Task description: Locate the line bearing "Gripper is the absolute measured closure" in the material below, then reproduce it and each following line up to and including the line bearing "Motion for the".

Information supplied:
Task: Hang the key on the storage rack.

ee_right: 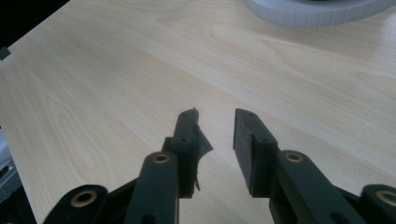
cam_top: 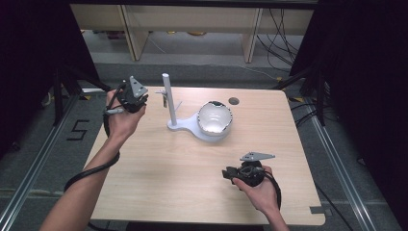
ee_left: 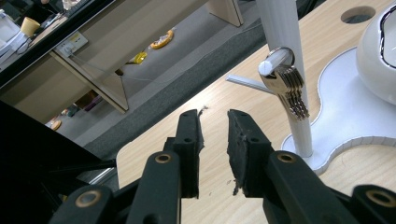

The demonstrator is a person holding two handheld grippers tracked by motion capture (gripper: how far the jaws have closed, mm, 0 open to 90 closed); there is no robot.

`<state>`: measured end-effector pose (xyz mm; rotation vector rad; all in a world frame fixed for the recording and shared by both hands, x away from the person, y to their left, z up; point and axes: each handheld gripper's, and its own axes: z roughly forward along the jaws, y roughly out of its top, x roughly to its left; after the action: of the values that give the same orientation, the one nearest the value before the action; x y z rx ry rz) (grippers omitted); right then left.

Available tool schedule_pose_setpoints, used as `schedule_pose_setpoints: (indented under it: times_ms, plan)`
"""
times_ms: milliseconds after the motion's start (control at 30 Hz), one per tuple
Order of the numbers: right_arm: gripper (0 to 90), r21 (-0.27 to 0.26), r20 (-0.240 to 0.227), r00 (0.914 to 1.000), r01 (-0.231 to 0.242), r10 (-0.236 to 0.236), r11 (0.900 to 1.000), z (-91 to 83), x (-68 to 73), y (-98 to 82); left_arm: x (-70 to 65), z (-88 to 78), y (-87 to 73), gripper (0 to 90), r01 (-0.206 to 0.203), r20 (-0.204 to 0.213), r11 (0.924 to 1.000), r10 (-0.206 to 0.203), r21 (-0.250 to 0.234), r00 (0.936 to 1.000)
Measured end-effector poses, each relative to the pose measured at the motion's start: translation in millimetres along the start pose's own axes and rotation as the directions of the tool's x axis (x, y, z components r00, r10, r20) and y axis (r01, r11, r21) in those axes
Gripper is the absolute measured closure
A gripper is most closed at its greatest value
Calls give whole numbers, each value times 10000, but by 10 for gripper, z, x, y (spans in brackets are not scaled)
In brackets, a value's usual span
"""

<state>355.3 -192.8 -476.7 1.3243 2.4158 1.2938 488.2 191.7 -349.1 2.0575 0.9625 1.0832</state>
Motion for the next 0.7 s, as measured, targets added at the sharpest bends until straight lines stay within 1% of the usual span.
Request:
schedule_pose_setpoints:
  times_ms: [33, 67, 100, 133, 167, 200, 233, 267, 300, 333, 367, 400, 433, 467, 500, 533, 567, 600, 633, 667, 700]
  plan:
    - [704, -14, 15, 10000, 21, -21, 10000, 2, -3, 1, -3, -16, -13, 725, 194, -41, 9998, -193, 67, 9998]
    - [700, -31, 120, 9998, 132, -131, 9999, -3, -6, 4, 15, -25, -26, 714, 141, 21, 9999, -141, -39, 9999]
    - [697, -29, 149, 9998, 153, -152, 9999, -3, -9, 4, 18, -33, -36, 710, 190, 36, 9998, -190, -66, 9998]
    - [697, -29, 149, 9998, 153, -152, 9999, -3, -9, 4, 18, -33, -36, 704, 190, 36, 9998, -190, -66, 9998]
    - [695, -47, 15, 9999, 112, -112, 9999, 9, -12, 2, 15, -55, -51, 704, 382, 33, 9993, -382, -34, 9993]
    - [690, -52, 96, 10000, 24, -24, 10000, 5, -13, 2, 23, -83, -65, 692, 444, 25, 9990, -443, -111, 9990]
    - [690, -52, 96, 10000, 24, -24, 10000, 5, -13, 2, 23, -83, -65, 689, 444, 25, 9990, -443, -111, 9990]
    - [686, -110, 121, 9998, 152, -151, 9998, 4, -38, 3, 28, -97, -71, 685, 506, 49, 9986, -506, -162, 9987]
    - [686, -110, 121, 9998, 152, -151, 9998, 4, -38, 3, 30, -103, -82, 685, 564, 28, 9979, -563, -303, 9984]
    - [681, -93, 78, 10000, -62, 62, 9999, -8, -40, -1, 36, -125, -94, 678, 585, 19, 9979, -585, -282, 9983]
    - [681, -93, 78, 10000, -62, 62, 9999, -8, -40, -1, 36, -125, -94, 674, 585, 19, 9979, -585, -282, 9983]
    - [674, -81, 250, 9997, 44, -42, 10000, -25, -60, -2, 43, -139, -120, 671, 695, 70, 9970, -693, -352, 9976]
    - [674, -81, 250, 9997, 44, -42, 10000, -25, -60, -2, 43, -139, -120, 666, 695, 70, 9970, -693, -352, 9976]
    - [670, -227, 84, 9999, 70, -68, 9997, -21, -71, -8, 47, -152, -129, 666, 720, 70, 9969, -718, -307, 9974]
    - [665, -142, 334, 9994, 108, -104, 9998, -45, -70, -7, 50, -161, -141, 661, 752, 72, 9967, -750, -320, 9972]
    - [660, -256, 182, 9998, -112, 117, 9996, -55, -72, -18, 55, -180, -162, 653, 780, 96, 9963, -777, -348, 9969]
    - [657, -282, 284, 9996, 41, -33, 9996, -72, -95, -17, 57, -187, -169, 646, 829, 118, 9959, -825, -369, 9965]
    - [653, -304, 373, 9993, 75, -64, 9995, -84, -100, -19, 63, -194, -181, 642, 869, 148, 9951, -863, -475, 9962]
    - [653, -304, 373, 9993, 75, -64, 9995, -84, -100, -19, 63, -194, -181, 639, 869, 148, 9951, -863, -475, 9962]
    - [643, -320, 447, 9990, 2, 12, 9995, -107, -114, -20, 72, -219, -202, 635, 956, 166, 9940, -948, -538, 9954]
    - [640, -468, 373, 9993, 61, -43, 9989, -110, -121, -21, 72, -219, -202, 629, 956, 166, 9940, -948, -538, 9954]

Expected answer:
Gripper is the absolute measured closure
A gripper is most closed at its greatest value
Calls give whole numbers, each value times 10000, but by 10 for gripper, z, x, y (spans in brackets are not scaled)
In brackets, a value's usual span
"""

<state>355.3 -192.8 -476.7 1.3243 2.4158 1.2938 488.2 191.7 -349.1 2.0575 0.9625 1.0832</state>
Motion for the next 0.7 s, as measured, targets added at the sharpest bends until straight lines stay within 1% of the usual span.

Nothing else is needed to complete the answer.